Transportation Forecasting Competition
Organized by: ABJ70 Artificial Intelligence and Advanced Computing Applications Supported by: IEEE ITSS Technical Activities Sub-Committee “Smart Cities and Smart Mobility” Sponsored by: Didi Chuxing
With the overwhelming amount of transportation data being gathered worldwide, Intelligent Transportation Systems (ITS) are faced with several modeling challenges. New modeling paradigms based on Computational Intelligence (CI) take advantage of the advent of big datasets collected by users and vehicles moving on road networks. Nevertheless, transportation data often pose considerable challenges to researchers and practitioners: differences in data measurement techniques and frequencies, seasonality, local trends, structural breaks, outliers, zero and missing values, and so on. Further, transportation needs increase and services become more complex and demanding; for example, shared-use mobility, real time control and cooperative ITS often require short-term predictions of transportation conditions based on existing data from stationary and moving sensors. To this end, developing accurate and efficient forecasting algorithms for transportation applications becomes even more important and promising as a task.
The Transportation Research Board is happy to announce the 2019 Transportation Forecasting Competition workshop, which will be held at the Transportation Research Board (TRB) 98th Annual Meeting, for the second time since 2013. This year’s competition is also supported by the IEEE ITSS Technical Activities Sub-Committee “Smart Cities and Smart Mobility” and sponsored by Didi Chuxing Gaia Open Data Initiative.

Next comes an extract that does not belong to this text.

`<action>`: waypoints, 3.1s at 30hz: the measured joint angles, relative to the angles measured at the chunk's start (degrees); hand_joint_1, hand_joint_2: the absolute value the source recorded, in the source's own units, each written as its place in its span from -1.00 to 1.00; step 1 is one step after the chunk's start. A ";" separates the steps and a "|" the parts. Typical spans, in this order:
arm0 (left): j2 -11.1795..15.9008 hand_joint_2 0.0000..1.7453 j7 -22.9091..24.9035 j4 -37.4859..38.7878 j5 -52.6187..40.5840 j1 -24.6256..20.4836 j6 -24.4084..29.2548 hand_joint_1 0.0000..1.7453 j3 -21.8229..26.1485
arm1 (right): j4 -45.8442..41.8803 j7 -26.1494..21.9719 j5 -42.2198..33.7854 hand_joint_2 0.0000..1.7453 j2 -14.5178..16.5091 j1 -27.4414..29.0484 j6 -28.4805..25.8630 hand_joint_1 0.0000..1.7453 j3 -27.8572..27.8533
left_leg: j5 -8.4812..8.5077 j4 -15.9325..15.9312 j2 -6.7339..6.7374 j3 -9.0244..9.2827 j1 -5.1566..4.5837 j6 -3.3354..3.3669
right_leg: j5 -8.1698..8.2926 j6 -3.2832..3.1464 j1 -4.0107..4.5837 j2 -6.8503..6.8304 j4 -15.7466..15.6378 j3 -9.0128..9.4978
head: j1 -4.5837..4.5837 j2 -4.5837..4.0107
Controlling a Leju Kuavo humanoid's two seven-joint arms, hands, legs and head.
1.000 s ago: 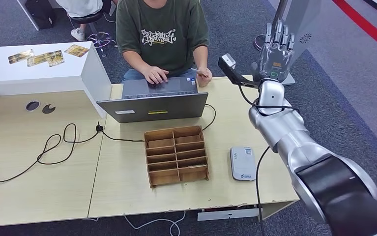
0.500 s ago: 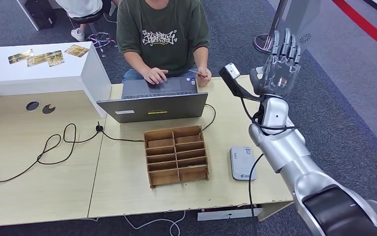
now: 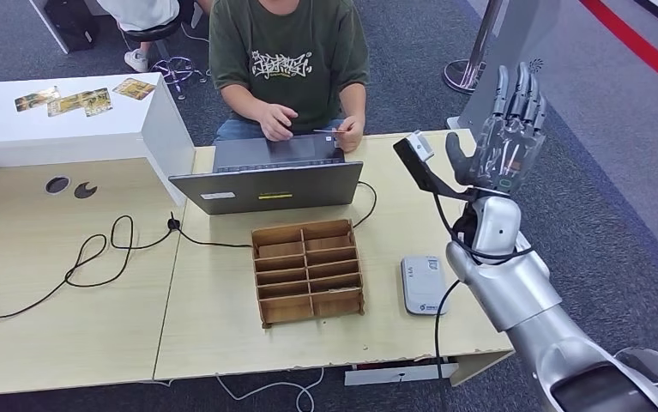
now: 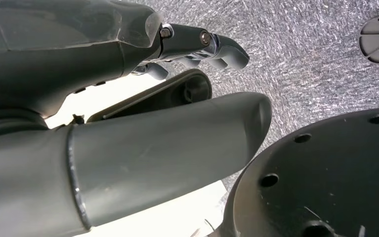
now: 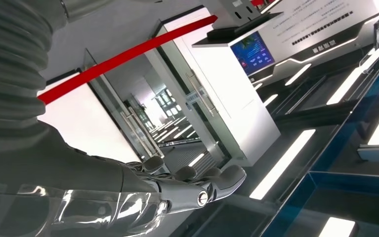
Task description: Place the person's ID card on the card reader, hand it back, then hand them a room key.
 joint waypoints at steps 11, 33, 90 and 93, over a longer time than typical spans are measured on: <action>-0.77 -1.00 -0.54 0.00 1.49 0.63 0.21 -1.00 0.46 | -11.90 -2.03 0.00 1.00 -1.67 11.75 0.00 -1.00 -5.44 | -0.07 0.00 -0.01 -0.02 -0.01 0.03 | -0.03 0.00 0.00 -0.02 -0.02 0.00 | 0.01 0.01; -3.00 -1.00 -1.90 0.64 4.46 1.47 1.04 -1.00 2.07 | -30.30 -18.52 0.00 1.00 2.80 34.44 0.00 -1.00 -22.68 | -0.19 -0.01 0.00 -0.04 0.00 0.01 | -0.13 0.00 0.00 -0.03 -0.03 -0.01 | 0.01 0.00; -7.44 -1.00 -4.63 4.97 10.04 3.30 0.90 -1.00 6.68 | -29.05 1.91 -0.01 1.00 4.82 61.01 0.87 -1.00 -11.77 | -0.50 -0.03 0.04 0.02 -0.01 0.03 | -0.41 0.02 -0.01 -0.01 -0.05 0.12 | 0.02 0.01; -7.43 -1.00 -4.62 5.01 10.02 3.37 0.89 -1.00 6.81 | -27.97 6.03 -0.88 1.00 1.77 58.88 0.78 -1.00 -5.04 | -0.50 -0.03 0.06 0.02 0.00 0.02 | -0.41 0.01 -0.01 0.01 -0.03 0.11 | 0.00 0.01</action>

The scope of the competition is to evaluate the accuracy of statistical, or CI methods in transportation data forecasting with particular reference to short term traffic forecasting. The focus will be on obtaining predictions, as close as possible to the real data. Solutions that will advance the current understanding in advanced computing, data preprocessing and traffic dynamics will be also favored. The competition is open to Teams (single participant or group of participants) that are willing to present their work at the 2019 TRB Annual Meeting.
The competition will run in two stages: in the first stage (pre-selection), data will be made available through Gaia Open Data Initiative and submissions will be ranked according to prediction accuracy. The top 3 submissions will proceed to the next stage, which will take place on Sunday, January 13, 2019 during the TRB Annual Meeting Workshop sponsored by ABJ70 Committee, where the selected teams will briefly present their work (10 minutes for each presentation). The Organizing Committee will select the winner based on four criteria: i. Accuracy (50%), ii. Degree on novelty (25%) and iii. Quality of the code (10%), and iv. Quality of the presentation (15%). The first prize is $2000. The winner will be announced during the annual ABJ70 Committee Meeting in January 2019.
This competition is built on the Didi Chuxing Gaia Open Data Initiative. The available data sets are derived from the trajectory data of DiDi Express and DiDi Premier drivers within the Second Ring Road of Xi'An City (October – November 2016). The measurement interval of the track points is approximately 2-4 seconds. The track points were bound to physical roads so that the trajectory data and the actual road information are matched. The driver and trip order information was encrypted and anonymized. When registering to get access to the data online, please clearly state that the purpose of use is TRANSFOR 19.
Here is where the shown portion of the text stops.